Exercise instructions |
Please find every line of the listing below where "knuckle" occurs and copy it.

+===+

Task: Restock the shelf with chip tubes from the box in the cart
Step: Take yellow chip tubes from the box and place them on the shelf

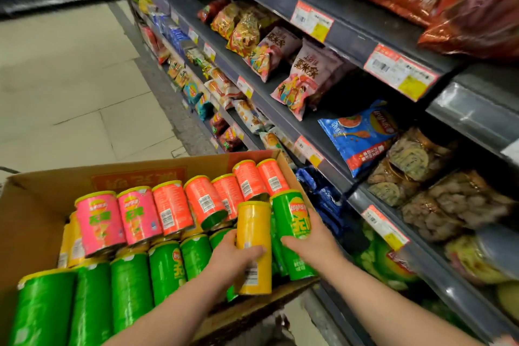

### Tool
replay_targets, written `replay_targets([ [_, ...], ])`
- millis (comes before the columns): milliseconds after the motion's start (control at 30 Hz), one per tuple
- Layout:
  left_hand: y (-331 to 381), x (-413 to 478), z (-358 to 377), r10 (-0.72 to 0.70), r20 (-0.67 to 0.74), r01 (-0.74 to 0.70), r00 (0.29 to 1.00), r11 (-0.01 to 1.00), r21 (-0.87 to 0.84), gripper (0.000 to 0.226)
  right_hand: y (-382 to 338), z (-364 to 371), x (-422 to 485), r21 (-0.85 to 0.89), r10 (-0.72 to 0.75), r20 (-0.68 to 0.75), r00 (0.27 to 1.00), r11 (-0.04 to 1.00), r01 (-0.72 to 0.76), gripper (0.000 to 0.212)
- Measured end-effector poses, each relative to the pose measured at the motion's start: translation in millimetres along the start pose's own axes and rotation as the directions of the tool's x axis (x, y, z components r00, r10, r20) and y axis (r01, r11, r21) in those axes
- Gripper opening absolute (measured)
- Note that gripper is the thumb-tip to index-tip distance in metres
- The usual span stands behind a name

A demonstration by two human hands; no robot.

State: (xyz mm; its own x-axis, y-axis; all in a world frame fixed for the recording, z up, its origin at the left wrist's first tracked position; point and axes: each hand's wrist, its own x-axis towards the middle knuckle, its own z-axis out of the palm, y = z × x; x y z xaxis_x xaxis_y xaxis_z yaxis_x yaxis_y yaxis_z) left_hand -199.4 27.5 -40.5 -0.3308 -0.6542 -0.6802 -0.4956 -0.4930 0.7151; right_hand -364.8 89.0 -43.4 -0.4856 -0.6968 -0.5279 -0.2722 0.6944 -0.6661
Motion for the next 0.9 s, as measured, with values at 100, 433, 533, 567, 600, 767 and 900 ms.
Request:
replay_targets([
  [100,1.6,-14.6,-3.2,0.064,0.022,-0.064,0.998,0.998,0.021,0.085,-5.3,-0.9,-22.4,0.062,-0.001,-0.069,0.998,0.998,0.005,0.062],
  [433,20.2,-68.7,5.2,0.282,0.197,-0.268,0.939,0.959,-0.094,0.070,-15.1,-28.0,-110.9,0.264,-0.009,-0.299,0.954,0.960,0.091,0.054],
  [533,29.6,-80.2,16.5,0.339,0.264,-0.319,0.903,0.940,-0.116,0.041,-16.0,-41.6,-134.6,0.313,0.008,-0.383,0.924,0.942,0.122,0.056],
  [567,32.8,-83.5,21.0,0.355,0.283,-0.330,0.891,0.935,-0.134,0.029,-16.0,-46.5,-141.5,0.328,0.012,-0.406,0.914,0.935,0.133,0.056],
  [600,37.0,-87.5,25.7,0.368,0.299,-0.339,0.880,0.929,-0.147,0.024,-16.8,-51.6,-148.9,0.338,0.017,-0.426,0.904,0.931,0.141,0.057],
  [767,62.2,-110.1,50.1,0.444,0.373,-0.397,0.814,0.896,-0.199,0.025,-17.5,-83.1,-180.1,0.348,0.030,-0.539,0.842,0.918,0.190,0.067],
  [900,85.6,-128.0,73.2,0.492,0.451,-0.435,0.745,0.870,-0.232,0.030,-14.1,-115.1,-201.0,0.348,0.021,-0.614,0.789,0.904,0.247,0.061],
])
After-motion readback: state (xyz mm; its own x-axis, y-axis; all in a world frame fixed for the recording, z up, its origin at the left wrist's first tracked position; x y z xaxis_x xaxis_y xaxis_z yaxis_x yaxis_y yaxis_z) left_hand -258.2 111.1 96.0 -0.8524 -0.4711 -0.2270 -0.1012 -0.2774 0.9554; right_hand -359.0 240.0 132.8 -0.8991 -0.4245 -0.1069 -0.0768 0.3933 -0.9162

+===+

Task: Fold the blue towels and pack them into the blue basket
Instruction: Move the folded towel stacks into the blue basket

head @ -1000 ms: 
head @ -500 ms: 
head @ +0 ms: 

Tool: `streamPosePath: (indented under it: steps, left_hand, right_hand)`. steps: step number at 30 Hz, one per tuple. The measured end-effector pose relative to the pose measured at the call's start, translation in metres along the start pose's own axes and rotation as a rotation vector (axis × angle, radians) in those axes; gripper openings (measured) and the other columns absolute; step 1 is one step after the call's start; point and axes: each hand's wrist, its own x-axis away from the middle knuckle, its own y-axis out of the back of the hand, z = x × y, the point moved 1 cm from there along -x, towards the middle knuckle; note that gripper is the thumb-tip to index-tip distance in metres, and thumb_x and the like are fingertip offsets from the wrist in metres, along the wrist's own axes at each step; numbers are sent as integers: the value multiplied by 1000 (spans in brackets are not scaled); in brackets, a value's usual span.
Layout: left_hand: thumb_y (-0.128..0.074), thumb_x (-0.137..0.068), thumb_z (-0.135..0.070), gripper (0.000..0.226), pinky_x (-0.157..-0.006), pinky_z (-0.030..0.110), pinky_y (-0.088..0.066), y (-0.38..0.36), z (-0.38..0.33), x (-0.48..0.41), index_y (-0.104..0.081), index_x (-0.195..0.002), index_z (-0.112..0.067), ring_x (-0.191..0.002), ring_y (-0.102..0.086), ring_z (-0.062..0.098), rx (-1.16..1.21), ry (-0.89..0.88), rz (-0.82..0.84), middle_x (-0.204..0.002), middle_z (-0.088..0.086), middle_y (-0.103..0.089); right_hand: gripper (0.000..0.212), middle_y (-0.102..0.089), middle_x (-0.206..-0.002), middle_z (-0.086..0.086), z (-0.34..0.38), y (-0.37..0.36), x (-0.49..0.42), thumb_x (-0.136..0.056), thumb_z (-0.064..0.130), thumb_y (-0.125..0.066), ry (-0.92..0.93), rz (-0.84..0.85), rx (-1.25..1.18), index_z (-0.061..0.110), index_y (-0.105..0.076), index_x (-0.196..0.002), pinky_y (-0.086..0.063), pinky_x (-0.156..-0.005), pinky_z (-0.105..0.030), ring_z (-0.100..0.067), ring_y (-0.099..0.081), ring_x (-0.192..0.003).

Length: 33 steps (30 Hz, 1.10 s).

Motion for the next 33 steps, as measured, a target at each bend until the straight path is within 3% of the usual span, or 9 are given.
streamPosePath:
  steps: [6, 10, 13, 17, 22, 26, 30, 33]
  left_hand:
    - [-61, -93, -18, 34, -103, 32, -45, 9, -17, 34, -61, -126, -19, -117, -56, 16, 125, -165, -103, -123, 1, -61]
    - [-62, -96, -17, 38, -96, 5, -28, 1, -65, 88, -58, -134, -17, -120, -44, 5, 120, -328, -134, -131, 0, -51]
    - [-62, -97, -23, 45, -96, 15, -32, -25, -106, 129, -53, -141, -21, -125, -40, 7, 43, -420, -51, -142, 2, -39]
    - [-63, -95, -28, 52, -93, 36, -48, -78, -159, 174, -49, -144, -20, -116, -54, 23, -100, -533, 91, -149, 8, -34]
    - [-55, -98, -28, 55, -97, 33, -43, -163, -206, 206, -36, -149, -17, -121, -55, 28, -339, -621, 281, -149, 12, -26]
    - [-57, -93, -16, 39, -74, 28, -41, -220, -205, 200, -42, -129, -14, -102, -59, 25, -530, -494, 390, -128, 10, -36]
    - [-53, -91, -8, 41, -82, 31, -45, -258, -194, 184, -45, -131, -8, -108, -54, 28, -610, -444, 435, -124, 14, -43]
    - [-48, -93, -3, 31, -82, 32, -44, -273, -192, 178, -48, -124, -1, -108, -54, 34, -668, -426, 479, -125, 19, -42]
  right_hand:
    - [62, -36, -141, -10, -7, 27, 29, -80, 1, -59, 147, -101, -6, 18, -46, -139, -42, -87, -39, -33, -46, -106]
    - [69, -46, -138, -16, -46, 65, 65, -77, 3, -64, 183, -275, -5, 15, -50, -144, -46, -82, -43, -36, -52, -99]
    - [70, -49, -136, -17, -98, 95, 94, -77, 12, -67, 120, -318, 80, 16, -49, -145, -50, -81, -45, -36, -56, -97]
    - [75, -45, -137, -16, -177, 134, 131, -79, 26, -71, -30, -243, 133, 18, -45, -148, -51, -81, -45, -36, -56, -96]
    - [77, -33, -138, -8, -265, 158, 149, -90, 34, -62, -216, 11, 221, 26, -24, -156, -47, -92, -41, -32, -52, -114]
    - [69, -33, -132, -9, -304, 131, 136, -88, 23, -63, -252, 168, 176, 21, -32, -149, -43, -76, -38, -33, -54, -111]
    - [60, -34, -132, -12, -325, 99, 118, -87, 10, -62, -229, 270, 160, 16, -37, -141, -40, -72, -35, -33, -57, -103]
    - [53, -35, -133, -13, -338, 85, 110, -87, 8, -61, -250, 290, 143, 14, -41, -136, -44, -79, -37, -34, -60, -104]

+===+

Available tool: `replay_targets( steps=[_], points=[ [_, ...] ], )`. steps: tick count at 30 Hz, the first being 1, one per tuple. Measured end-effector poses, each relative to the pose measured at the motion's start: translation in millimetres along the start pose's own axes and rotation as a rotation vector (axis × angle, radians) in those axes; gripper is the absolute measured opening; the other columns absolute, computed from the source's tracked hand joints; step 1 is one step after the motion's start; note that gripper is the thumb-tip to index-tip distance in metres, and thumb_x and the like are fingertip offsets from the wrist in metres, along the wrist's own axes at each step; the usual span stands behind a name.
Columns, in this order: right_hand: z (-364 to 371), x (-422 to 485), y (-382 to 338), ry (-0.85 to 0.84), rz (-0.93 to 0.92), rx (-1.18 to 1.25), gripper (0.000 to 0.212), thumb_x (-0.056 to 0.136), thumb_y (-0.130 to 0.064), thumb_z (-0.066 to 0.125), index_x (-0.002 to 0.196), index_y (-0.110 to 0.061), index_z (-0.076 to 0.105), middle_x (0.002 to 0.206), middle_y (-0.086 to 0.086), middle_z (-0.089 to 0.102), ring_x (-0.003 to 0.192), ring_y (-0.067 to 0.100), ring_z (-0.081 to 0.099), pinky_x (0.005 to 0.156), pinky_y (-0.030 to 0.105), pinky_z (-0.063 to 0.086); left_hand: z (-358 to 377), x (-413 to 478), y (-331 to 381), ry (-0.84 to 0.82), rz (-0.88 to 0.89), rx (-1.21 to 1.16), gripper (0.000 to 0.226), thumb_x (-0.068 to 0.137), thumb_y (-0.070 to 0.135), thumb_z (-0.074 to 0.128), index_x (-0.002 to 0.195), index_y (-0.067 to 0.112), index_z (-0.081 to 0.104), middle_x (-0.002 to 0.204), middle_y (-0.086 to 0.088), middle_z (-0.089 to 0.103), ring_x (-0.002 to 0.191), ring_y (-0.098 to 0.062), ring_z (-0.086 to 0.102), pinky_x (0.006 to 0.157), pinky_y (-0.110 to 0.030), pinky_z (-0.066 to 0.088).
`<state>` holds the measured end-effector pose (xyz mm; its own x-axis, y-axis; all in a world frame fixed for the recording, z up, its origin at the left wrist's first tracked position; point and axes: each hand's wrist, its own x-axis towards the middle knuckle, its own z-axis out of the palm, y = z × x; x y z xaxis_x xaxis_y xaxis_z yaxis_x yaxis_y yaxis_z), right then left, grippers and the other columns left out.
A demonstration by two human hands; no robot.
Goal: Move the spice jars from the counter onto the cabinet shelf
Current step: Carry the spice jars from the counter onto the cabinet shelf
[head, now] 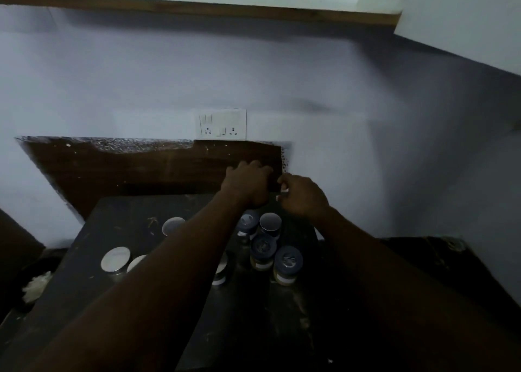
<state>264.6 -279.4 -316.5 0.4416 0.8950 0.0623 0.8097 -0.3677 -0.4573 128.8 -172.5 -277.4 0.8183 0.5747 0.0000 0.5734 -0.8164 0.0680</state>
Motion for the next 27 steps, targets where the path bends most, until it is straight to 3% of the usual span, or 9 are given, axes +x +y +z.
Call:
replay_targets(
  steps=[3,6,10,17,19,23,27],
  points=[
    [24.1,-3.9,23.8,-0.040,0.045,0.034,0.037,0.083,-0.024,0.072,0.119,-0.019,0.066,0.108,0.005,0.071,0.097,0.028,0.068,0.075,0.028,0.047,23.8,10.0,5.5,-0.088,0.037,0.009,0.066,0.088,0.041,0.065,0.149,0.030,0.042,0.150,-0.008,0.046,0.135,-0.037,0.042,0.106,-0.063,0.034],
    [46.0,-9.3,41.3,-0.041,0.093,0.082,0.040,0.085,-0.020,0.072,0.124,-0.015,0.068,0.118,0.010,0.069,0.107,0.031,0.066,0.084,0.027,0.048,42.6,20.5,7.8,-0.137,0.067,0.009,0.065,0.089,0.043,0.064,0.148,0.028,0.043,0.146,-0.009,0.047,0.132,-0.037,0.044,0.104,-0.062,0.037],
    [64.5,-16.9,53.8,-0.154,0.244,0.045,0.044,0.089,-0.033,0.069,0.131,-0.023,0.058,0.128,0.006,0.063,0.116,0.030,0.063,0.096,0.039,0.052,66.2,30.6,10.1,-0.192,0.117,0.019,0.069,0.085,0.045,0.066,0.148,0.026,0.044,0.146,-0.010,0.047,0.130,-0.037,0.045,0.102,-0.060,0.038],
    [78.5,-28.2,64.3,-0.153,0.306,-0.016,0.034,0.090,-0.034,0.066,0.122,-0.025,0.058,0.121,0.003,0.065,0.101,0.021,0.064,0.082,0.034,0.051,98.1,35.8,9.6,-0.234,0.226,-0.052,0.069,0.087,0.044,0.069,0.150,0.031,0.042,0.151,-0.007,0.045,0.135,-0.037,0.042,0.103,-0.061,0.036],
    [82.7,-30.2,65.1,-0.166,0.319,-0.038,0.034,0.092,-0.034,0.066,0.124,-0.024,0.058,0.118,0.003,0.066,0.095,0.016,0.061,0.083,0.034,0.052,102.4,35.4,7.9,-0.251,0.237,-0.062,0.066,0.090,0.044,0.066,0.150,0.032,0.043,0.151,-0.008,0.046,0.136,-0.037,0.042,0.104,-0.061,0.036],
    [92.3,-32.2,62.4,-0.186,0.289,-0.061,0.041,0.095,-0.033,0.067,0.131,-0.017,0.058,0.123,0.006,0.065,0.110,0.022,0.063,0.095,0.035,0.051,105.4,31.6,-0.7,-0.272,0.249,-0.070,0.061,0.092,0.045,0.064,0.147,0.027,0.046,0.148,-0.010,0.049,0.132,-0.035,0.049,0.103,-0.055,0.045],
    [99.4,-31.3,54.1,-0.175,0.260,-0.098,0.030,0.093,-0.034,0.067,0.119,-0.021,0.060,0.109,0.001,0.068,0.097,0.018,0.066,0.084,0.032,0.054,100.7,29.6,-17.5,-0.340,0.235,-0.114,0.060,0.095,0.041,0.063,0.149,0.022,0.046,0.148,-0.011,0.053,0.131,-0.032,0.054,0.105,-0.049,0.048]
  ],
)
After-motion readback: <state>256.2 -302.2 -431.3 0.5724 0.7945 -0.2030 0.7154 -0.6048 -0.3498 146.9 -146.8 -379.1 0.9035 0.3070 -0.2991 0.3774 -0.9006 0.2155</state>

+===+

Exercise result |
State: (xyz mm; its own x-axis, y-axis; all in a world frame fixed for the recording, z up, its origin at the left wrist's first tracked position; point and axes: each hand's wrist, its own x-axis towards the middle knuckle, its own z-axis out of the palm, y = z × x; x y z xaxis_x xaxis_y xaxis_z yaxis_x yaxis_y yaxis_z) left_hand -199.4 27.5 -40.5 -0.3308 -0.6542 -0.6802 -0.4956 -0.4930 0.7151; right_hand -364.8 89.0 -43.4 -0.4856 -0.6968 -0.5279 -0.2722 0.6944 -0.6661
Tool: `streamPosePath: (indented under it: steps, left_hand, right_hand)`. steps: step number at 30 Hz, one per tuple. The measured end-effector pose relative to the pose measured at the call's start, translation in metres along the start pose's own axes and rotation as a rotation vector (axis × angle, radians) in those axes; gripper openings (measured) and the other columns absolute; step 1 is one step after the call's start; point and axes: each hand's wrist, its own x-axis away from the middle knuckle, its own y-axis out of the back of the hand, z = x × y, the point moved 1 cm from there along -x, towards the middle knuckle; note that gripper is the thumb-tip to index-tip distance in metres, and thumb_x and the like are fingertip offsets from the wrist in metres, along the wrist's own axes at each step; numbers are sent as integers: the value multiplied by 1000 (spans in brackets are not scaled); in brackets, a value's usual span.
`<state>` holds the measured end-effector pose (xyz mm; its own x-axis, y-axis; all in a world frame fixed for the recording, z up, its origin at the left wrist's first tracked position; point and axes: each hand's wrist, its own x-axis towards the middle knuckle, its own z-axis out of the palm, y = z × x; x y z xaxis_x xaxis_y xaxis_z yaxis_x yaxis_y yaxis_z), right then left, grippers and the other columns left out.

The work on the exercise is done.